I also think there are some issues with inspect picks and curate micrographs. I’m not completely sure because the final measured runtimes seem reasonable but the initial “running” phase takes a very long time.


#2

Just as a data point, I think I have always had those performance issues with particle extraction, even in previous versions. Currently trying to extract 2.4M particles from 5000 micrographs, and it’s projected to take ~35000s paralellized over 4 GPUs - in Relion that would be a few minutes split over 40 CPUs

Oli


#3

Does it seem linear with the particle count? I’ve never really worked with this many particles before my current dataset. Maybe there’s something causing poor scaling with a sudden inflection point.


#4

definitely there is some non linearity. My previous extraction job from a subset of 180 micrographs from the same dataset (and same box etc) took 172s to extract 62000 particles from 180 mics, using a single GPU…


#5

And looking at the log file of the current big extraction, it took 1318s for the first 200 mics (spread over 4 GPUs). So about 30x slower, particle for particle, for the extraction with more particles


#6

Hi @DanielAsarnow, @olibclarke,

In v2.13+, the Inspect Picks job includes calculations to calibrate the picking score- can you try running this job with the parameter turned off and compare speeds?

Thanks for reporting, we’re going to do some benchmarks and see whats wrong here- can you help us narrow down potential testing datasets?

What size were the images?
What box size did you use to extract?
How many particle picks per image were being extracted?
How many GPUs did you use?


#7

Here are the numbers for the two jobs I was comparing. I will clone and re-run the original job with the smaller number of images and see if seem attributable to the cryosparc version or just the size of the data.

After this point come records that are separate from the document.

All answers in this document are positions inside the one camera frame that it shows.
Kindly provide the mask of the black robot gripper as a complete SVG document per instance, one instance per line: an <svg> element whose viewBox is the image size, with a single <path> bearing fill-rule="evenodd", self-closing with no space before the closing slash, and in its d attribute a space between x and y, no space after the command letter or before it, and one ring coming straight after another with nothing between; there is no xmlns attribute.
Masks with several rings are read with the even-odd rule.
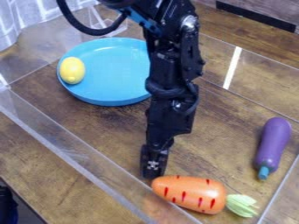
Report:
<svg viewBox="0 0 299 224"><path fill-rule="evenodd" d="M173 138L192 131L197 104L197 97L152 97L145 112L145 144L140 151L140 174L145 179L164 175Z"/></svg>

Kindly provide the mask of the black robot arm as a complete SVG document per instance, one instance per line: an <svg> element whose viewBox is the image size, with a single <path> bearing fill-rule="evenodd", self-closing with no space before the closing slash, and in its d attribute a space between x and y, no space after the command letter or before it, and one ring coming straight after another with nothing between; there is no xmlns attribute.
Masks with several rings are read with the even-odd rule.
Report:
<svg viewBox="0 0 299 224"><path fill-rule="evenodd" d="M204 60L198 50L198 17L190 0L121 0L120 11L144 30L150 94L145 111L145 144L140 172L146 179L164 174L173 137L192 132L200 101L192 80L201 76Z"/></svg>

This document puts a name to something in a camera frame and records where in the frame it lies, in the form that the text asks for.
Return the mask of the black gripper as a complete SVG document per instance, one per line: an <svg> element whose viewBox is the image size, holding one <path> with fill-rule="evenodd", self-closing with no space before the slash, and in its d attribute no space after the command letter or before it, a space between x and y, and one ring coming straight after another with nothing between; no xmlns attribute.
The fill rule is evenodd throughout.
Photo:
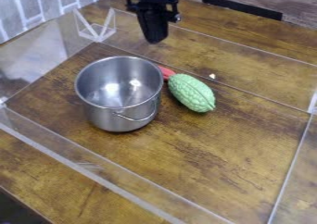
<svg viewBox="0 0 317 224"><path fill-rule="evenodd" d="M126 9L138 13L142 33L149 43L159 43L169 35L170 22L181 21L178 0L126 0Z"/></svg>

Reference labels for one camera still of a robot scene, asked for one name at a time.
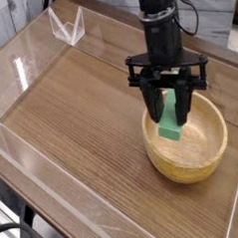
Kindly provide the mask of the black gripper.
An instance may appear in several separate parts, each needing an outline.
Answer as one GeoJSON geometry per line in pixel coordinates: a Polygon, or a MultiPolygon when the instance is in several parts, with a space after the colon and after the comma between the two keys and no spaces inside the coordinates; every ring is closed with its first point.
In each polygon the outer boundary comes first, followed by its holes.
{"type": "Polygon", "coordinates": [[[182,47],[181,25],[175,7],[167,7],[158,13],[143,14],[139,20],[143,26],[146,53],[127,57],[128,84],[139,87],[150,118],[159,122],[164,108],[159,88],[175,88],[175,116],[177,124],[187,122],[191,109],[192,90],[205,90],[206,56],[186,51],[182,47]]]}

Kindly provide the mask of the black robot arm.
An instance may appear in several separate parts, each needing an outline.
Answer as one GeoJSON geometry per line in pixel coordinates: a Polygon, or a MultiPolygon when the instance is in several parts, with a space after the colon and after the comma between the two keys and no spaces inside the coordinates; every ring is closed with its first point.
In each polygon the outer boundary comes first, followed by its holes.
{"type": "Polygon", "coordinates": [[[146,52],[125,59],[129,69],[128,84],[140,88],[153,121],[164,113],[162,91],[174,89],[175,117],[178,125],[187,122],[191,97],[195,90],[205,90],[208,59],[182,46],[185,29],[178,19],[177,1],[138,0],[139,21],[143,27],[146,52]]]}

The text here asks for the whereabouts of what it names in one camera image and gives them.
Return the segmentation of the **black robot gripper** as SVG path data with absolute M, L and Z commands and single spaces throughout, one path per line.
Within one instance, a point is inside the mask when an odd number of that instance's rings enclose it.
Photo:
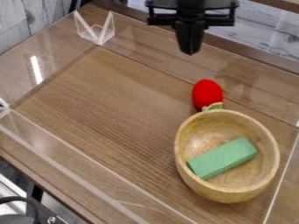
M 183 53 L 194 55 L 202 49 L 206 26 L 233 26 L 239 0 L 146 0 L 150 25 L 175 25 L 175 35 Z

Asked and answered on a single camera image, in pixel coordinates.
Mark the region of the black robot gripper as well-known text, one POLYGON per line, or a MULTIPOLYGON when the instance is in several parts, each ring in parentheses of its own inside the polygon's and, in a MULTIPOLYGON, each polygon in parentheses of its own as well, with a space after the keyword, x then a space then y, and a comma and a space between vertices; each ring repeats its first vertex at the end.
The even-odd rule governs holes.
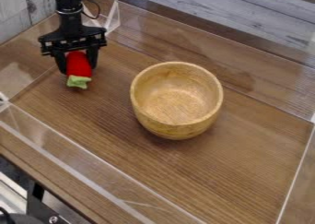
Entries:
POLYGON ((95 69, 99 59, 99 47, 93 45, 106 45, 106 28, 86 26, 83 24, 82 13, 59 13, 58 16, 58 29, 39 37, 42 54, 55 56, 59 71, 62 74, 66 74, 67 57, 64 53, 87 49, 87 59, 91 68, 95 69))

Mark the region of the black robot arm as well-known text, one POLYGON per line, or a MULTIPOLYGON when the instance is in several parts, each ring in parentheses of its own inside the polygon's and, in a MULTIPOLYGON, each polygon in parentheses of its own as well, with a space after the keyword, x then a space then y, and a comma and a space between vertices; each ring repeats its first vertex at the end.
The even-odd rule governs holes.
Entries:
POLYGON ((86 51, 87 62, 97 68, 99 50, 107 45, 103 27, 90 27, 83 23, 85 0, 55 0, 55 12, 59 16, 59 27, 55 31, 39 36, 40 52, 51 55, 62 74, 67 73, 67 53, 86 51))

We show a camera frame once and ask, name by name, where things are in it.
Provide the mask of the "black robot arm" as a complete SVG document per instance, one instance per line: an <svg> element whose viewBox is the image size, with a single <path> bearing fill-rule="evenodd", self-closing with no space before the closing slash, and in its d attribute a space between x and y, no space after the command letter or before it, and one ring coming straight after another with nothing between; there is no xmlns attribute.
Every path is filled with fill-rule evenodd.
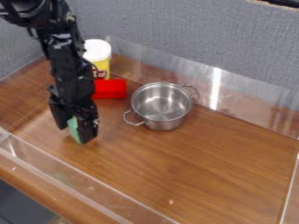
<svg viewBox="0 0 299 224"><path fill-rule="evenodd" d="M48 87L52 117L77 143L89 142L99 133L95 65L83 58L85 41L65 0L0 0L0 18L38 40L55 79Z"/></svg>

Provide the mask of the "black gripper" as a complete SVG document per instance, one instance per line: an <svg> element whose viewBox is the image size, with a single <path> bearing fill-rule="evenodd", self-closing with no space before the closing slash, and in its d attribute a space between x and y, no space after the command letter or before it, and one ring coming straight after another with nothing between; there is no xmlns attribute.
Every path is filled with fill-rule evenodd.
<svg viewBox="0 0 299 224"><path fill-rule="evenodd" d="M60 130L76 116L79 140L88 143L99 134L99 112L91 99L95 93L92 65L69 56L51 57L51 75L55 84L49 86L49 107Z"/></svg>

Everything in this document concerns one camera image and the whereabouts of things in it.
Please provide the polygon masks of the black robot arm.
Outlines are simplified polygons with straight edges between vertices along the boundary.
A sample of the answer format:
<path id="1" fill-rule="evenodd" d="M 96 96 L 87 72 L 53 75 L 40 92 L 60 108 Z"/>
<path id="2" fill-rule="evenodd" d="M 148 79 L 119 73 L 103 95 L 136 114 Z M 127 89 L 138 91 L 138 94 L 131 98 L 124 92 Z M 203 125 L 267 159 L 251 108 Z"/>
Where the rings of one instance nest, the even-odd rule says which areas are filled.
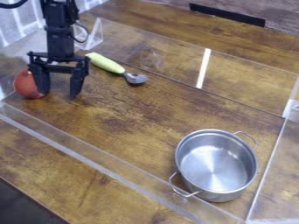
<path id="1" fill-rule="evenodd" d="M 90 75 L 90 57 L 75 54 L 72 26 L 80 19 L 79 8 L 75 0 L 40 0 L 40 4 L 45 19 L 47 52 L 28 52 L 28 69 L 43 95 L 51 90 L 51 73 L 71 74 L 70 97 L 75 98 Z"/>

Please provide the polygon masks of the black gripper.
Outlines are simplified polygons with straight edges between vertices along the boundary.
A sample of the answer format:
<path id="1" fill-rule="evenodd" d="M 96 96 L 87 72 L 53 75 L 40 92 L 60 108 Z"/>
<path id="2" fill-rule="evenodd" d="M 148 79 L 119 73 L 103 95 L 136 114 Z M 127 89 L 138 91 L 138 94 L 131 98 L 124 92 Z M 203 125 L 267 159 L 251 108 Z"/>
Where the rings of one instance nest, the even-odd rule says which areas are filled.
<path id="1" fill-rule="evenodd" d="M 76 54 L 70 57 L 51 57 L 47 52 L 28 52 L 28 70 L 32 73 L 37 91 L 47 95 L 51 89 L 49 73 L 71 74 L 70 98 L 82 91 L 86 77 L 90 75 L 90 57 Z"/>

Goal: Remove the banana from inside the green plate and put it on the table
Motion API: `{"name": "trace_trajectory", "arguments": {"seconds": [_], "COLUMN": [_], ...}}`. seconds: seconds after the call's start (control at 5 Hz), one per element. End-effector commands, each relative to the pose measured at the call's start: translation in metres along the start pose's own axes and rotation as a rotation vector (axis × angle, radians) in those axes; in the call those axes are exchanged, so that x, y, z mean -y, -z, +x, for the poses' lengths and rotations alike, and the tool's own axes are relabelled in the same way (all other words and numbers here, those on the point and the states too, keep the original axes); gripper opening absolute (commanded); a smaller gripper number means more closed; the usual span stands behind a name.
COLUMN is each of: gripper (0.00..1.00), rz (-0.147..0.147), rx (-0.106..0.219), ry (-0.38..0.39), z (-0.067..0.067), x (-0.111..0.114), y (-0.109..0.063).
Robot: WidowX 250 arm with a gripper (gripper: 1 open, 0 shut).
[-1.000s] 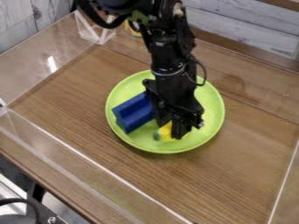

Image size: 5760x4092 (K3 1x)
Box size: 288 -> 72 vs 288 -> 48
Particles / image: 858.4 vs 840.2
Images: 1115 vs 4487
Time: 801.7s vs 91261.2s
Time per image: 0.719s vs 20.34s
GPUs: 2 (GTX 1080 Ti)

Update

I repeated the first job (1115 micrographs) by creating a new extraction job (not a clone), then setting up the same input parameters. The job took 4946.49s, so around 6 times longer in 2.13.2 than 2.12.


#8

Hi @DanielAsarnow , thanks for that information. We’re definitely seeing the same ~20s per image time and are investigating what’s wrong. Will update when we know more.


#9

I also have the slow extraction problem (~35s per image). Also, I use 3 GPUs, but somehow two of them died in the beginning (no error messages) but images that are handled by those 2 GPUs did not get extracted, and the program just keep running with 1 GPUs working. Perhaps the GPU issue is because there is something wrong with my workstation.